そりゃ虎の姿も格好いいし、生きては行けるだろうけど、獣人でも純血の獣人以外は獣化出来ないコミュニティの中で、人の姿になれないコウガが生活するのは難しかっただろう。

 でも、私が想像出来る範囲なんて限られているから、その3年間のコウガの苦しみなんてきっと分からない。


「大変、だった?」

「まぁ・・・ナ。でも、だからこそシーナには感謝シテル」


 確かに、あの日隣で眠って、次に目を覚ました時には人の姿だった。しかも全裸で。

 ―――今は、余計な事は思い出さなくていいの。


「でも、それが私のお陰かどうかは分からないんじゃない?何か呪いを解く条件があったの?」

「条件は、オレに・・・」

「うん」

「虎人族として接する者。でも多分、ソレだけじゃナイ。シーナだったカラ、だと思ウ」


 虎人族として接する?

 確かに、あの時私はコウガを知性ある者として接していたけれど、獣人の存在すら知らなかったのに?

 

「シーナの手を舐めた時、身体が軽くナッタ気がスル。多分、アレが効いた」


 ・・・確かに舐められたけど、人の姿で言われると、ちょっと恥ずかしい。それに、どうしてそれが効いたと思うんだろう?私をな、舐めた所で、何の効果も無いと思うけど。


「シーナの魔力の所為じゃないか?」


 私の疑問に、それまで黙って聞いていたフェリオが口を出す。


「私の魔力?」

「うん。あの時、コウガはシーナの涙を舐めただろ?シーナは知っての通り、魔力が有り余ってるからな。シーナの涙にも多量の魔力が含まれてるはずだ。シーナの魔力なら、多少強引にでも魔道具に干渉出来たんじゃないか?」

「でも、錬金術を使ったワケでも無いのに?」


 私の疑問に、フェリオは私の耳に顔を寄せ声を落とす。


「うん。その辺も、今考えるとマザーツリーが干渉してそうな気がするんだよなぁ」

「マザーツリーが?」

「確証は無いけどな」


 母なる大樹(マザーツリー)、妖精界にある世界樹。私に夢で語り掛けてきた存在。

 そのマザーツリーが私を介してコウガを助けたんだろうか?


「シーナ。どんな形であれ、オレはシーナに助けられたと思ってル。だかラ、ありがとう」


 だけどコウガは、私が解呪したと確信しているみたいだった。

 意図してそうした訳じゃ無いし、本当に私が解呪したのかも分からない。でも、ここで私じゃ無いと固持しても、コウガの気持ちを無下にする気がした。


「うん。コウガが、自由になれて良かった」


 本当に、コウガに出会えて、助けになれたのなら凄く嬉しい。


「まぁ、そうだな。結果が良ければ何でも良いよな!・・・それにしても、どうしてその義弟はそんなモノ持ってたんだろうな」

 

 話を強引に纏めたフェリオが、当然の疑問を口にする。

 そう。コウガの義弟なら、少なくとも14歳以下のはず。そんな子が呪いの魔道具を?

 魔道具はそうそう手に入るモノじゃない。
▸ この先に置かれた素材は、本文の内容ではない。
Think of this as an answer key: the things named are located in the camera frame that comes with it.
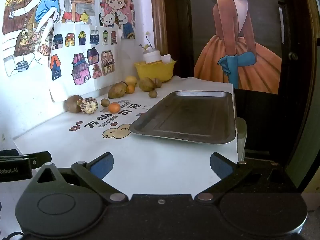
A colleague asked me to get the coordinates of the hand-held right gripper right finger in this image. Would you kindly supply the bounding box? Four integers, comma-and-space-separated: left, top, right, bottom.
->
194, 152, 295, 202

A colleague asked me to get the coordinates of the striped small melon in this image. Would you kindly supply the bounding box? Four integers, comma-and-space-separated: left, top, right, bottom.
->
80, 97, 98, 115

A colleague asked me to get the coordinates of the orange dress woman poster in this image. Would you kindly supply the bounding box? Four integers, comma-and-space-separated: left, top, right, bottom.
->
188, 0, 283, 95

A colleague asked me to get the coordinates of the round brown pear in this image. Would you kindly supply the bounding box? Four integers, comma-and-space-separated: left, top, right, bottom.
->
66, 95, 84, 113

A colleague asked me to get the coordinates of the brown wooden frame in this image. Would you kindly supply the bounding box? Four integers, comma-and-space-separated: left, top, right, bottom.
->
150, 0, 168, 55

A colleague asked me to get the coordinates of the yellow-green pear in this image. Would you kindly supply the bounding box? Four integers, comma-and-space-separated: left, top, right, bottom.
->
139, 77, 155, 92

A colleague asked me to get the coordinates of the white printed tablecloth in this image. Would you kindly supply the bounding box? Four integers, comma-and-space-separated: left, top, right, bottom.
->
12, 76, 239, 198

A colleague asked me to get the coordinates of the yellow flower twig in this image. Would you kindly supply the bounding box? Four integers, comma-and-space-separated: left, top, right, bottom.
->
139, 31, 153, 52

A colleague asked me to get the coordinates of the dark wooden frame post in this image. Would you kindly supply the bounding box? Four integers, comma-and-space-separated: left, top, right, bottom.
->
275, 0, 317, 188

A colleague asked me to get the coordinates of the metal tray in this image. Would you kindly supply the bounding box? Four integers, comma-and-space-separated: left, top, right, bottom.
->
129, 91, 237, 145

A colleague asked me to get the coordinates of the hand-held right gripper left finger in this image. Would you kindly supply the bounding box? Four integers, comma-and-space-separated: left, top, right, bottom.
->
24, 152, 128, 204

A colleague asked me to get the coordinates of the yellow plastic bowl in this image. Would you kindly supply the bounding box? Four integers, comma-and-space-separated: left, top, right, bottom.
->
134, 60, 177, 82

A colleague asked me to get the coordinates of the translucent white plastic box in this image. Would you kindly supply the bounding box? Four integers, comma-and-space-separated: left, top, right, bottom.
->
235, 117, 248, 161

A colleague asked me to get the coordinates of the yellow lemon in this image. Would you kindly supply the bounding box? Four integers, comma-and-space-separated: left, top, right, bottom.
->
124, 76, 138, 87

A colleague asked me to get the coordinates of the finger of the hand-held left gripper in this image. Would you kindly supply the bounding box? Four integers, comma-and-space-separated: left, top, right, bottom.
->
28, 151, 52, 170

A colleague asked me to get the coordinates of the coloured houses drawing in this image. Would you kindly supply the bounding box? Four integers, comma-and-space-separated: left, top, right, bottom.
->
47, 22, 123, 102

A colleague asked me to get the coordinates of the long brown pear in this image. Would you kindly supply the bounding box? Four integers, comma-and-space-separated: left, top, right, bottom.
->
108, 82, 127, 99

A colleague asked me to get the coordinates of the girl with teddy drawing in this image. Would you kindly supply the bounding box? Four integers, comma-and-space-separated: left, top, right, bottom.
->
99, 0, 136, 40

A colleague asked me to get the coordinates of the child with fan drawing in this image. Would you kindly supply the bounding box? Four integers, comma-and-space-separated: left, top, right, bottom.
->
2, 0, 98, 77

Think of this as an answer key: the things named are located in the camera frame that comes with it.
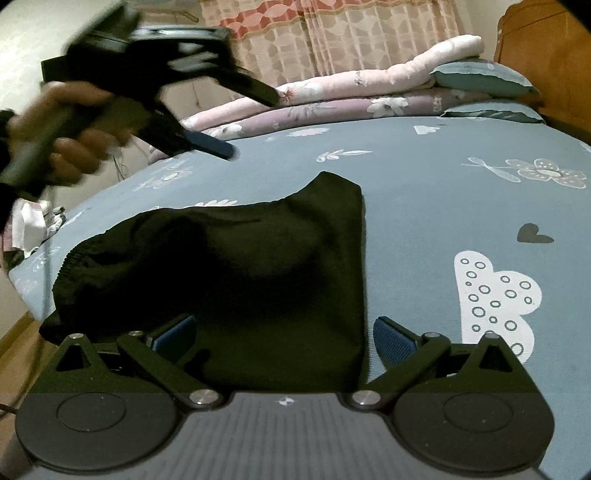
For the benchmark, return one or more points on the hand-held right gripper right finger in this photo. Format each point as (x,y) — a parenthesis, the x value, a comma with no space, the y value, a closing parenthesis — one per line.
(392,339)

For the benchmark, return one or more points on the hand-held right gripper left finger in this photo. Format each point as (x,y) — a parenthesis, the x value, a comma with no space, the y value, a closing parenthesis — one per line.
(178,339)

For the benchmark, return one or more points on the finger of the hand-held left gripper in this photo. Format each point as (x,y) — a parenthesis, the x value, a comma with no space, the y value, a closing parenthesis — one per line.
(203,141)
(244,85)

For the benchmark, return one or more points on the black pants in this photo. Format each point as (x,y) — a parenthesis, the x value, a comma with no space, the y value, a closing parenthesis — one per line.
(221,277)

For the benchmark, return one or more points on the pink and white clothes pile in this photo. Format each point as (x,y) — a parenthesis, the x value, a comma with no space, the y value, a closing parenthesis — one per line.
(32,226)

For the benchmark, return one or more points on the person's left hand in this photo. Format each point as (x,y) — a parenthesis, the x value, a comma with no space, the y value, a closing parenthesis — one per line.
(69,134)

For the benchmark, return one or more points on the patterned beige curtain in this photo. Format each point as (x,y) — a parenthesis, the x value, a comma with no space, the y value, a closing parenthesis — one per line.
(332,37)

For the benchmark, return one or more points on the pink floral quilt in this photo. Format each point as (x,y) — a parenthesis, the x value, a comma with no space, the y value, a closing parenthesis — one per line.
(346,83)

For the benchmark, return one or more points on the bed with blue floral sheet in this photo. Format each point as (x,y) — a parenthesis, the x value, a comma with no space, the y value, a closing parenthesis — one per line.
(438,207)

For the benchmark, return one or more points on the large teal pillow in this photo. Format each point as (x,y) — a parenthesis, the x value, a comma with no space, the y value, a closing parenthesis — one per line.
(485,78)

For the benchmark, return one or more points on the wooden headboard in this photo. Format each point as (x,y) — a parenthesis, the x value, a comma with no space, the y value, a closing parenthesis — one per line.
(549,60)
ましてや呪いの魔道具は、どの国でも作製、販売が禁止されているらしい。


「多分、魔道具を手配したのは、アイツの母親ダロウ」

「母親?」

「あぁ。アノ女の生家なら、錬金術師のツテもある。何より、アノ女にとってオレは邪魔だかラ」

「邪魔だからって・・・」


 コウガの家庭にどんな事情があるかは分からない。けれど、一夫多妻でも無い限り、父親一人に母親と子が二人ずつ居れば、禍根が生まれるのも当然の成り行きで・・・。

 でも、だからってそこまでするなんて・・・。


「少し喋り過ぎたカ・・・まぁ、ソノ、なんだ・・・魔道具が外れた今となっては、オレにはもうどうでも良いことダ。だから、そんな顔するナ」


 そう言って、コウガは困ったように笑った。

 その顔は、私の反応にただ困っていて、寂しさや怒りといった感情は無いように見えた。

 きっと、コウガにとって本当にどうでも良い事で、彼等に"家族"という感情を抱いていないのだろう。

 それが良い事なのか、悪い事なのかは分からない。けれど本人が良いと言うなら、それ以上私が口を出す事じゃ無い。


「うん。話してくれてありがとう」

「いや、オレの方こそ、話せて良かっタ。ずっと礼を言いたいと思ってたんダ」


 本当に、ミーミルに行く前に聞けて良かった。

 だって、もしミーミルでコウガの家族に出会ってしまったら、コウガは何とも思っていなくても、向こうはそうとは限らないもの。

 うぅん。呪い魔道具を使うくらいだから、またコウガに何かするかもしれない。

 事情を知っていれば、そうなった時にも対処出来るし、予防策だって考えられる。


 それに・・・コウガはどうでも良いって言ってるし、私が口を出す事じゃ無いって分かってるけど・・・。

 どうしたって腹は立つ!

 コウガに酷いことした人達に、これ以上好き勝手になんて、絶対させない!もし会ったら、コウガは私達と一緒に毎日楽しく過ごしてるんだぞって自慢してやるんだから。